# This egg looks different



## JourneyN15 (Nov 9, 2015)

Hi Everyone,
I'd love to have your thoughts on a Redfoot egg that looks different. I'm at day 41 of incubating at 86-87.4 degrees and 85% humidity. Egg #3 looks different than the other two. It took 23 days to chalk but still shows development.
Anyone else seen something similar in their eggs at this stage?
Thank you!
Egg #1



Egg #2



Egg #3



Another one of Egg #3


----------



## littlemozzy1987 (Dec 31, 2015)

Egg 1 & 2 have the ring of life and the embryo in the middle. Egg 3 looks a little behind but is getting the ring of life.


----------



## littlemozzy1987 (Dec 31, 2015)

As this is an old post, how are your eggs now?


----------



## JourneyN15 (Jan 26, 2016)

They're at 119 days of incubation. Still waiting on hatching day! The number 3 egg looked to be possible twins. I'm definitely working of patience here but I'll be sure to post some pictures.


----------



## littlemozzy1987 (Feb 1, 2016)

Do any look ready to pip?


----------



## littlemozzy1987 (Feb 1, 2016)

What's the average incubation time for red foots?


----------



## JourneyN15 (Feb 1, 2016)

Thank you for asking @littlemozzy1987 ! Number 1 hatched this weekend and #2 and #3 (the possible twins) have pipped and are working on coming out!  From what I have read it can take 120 -150 days or longer for hatching Redfoots. I read about one keeper's Redfoot eggs hatching consistently between 108-115 days. I am NO expert but from what I understand, the lower the temperature the longer incubation period and the higher temps, the shorter the incubation period.
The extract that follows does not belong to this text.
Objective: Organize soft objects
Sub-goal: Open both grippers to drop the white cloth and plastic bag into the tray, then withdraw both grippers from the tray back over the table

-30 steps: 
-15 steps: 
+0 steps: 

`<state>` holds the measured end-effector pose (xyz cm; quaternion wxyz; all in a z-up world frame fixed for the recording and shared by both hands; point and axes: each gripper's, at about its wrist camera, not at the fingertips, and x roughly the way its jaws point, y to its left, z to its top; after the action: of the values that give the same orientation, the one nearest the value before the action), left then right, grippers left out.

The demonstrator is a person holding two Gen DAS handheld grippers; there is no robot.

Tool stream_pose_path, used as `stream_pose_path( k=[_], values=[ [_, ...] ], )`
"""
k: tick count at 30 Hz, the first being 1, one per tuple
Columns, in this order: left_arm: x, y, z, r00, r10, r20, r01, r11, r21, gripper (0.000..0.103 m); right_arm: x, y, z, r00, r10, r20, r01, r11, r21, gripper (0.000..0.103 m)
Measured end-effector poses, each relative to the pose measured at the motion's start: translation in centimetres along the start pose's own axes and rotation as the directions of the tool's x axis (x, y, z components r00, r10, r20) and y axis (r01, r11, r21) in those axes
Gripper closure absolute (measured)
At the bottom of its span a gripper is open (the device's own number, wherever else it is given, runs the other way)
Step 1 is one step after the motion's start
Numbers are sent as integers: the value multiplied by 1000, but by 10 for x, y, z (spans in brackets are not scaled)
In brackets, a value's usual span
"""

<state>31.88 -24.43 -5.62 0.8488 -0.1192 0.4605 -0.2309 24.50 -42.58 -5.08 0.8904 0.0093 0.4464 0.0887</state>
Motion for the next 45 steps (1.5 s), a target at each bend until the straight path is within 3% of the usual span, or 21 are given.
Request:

I chose what I felt was a medium and also safe temperature (I had 4 thermometers, 3 digital and one analog) and I had readings in a range of 85-86.7 and mine are pipping at 121, 124 and 125 days. 

This is what I read from the Tortoise Trust:
"Success has been reported at a wide range of temperatures, from 27 degrees Celsius to 33 degrees Celsius (80.6-91.4 F), but most breeders find that temperatures between 29-31 degrees (84.2-87.8 F) produce the most consistent success. Incubation with this species can be a fairly extended affair - time frames from 120 days to 190 days are typical, with 145 days average."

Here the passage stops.